**WHAT YOU ARE ASKED TO DO**
Provide the number of lines in the entries below containing "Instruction", with no further words.

Entries taken from a collection
- - - -

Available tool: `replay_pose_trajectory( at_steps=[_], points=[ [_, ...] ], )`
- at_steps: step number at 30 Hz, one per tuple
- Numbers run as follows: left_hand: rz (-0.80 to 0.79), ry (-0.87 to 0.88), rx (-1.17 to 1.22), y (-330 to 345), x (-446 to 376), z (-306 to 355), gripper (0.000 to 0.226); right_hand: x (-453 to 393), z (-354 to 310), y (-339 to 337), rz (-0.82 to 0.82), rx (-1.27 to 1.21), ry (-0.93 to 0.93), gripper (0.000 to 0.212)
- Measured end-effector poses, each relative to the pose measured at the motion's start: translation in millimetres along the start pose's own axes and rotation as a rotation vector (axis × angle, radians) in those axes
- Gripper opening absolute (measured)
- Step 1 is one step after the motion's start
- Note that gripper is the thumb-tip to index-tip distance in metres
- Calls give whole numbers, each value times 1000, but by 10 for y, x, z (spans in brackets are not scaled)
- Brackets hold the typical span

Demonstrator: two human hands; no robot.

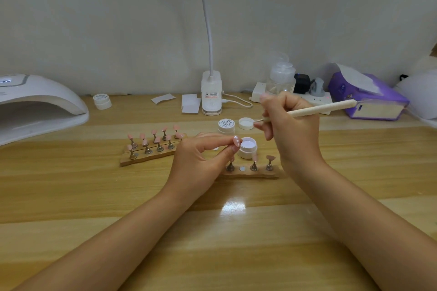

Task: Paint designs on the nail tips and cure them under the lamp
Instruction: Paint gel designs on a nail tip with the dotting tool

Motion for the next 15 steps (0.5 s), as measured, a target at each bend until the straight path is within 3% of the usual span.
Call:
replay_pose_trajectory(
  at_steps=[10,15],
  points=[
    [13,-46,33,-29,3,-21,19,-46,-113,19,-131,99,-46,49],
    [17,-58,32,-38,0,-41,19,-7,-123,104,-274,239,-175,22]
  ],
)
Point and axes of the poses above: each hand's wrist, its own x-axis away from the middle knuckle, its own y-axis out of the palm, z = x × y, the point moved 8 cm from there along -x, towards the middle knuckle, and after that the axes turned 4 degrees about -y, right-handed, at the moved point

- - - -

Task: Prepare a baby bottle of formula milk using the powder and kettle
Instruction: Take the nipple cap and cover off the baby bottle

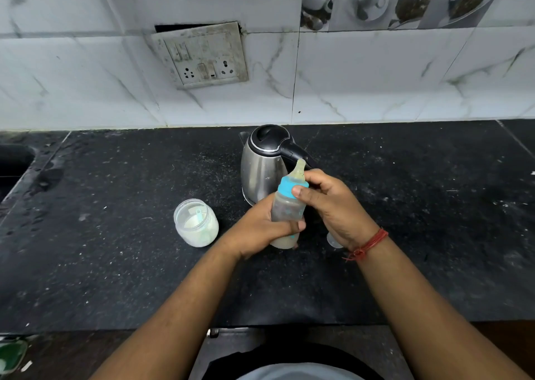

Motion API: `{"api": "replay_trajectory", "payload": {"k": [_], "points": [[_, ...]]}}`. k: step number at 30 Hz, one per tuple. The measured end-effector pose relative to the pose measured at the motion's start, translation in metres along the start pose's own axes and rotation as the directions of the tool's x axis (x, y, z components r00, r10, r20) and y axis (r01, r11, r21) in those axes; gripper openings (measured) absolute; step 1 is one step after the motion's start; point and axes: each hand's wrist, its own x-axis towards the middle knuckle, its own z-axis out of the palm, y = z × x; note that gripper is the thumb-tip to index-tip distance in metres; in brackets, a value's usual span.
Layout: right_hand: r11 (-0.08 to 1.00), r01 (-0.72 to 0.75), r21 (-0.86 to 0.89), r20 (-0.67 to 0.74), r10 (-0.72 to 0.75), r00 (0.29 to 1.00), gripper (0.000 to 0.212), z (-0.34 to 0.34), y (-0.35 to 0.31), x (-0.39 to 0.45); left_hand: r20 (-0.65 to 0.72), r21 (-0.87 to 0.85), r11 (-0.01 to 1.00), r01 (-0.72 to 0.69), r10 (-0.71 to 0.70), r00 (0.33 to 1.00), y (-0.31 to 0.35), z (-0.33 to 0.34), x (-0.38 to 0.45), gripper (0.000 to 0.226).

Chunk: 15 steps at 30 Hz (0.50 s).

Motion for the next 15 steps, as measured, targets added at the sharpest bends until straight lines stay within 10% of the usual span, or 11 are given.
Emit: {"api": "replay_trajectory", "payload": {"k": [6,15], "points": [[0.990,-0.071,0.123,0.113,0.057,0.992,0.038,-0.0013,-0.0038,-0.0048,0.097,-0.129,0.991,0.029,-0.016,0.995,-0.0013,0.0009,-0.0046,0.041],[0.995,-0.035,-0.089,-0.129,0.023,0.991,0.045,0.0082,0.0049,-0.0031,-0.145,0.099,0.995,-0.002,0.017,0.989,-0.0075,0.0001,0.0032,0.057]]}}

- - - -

**EXERCISE OUTPUT**
2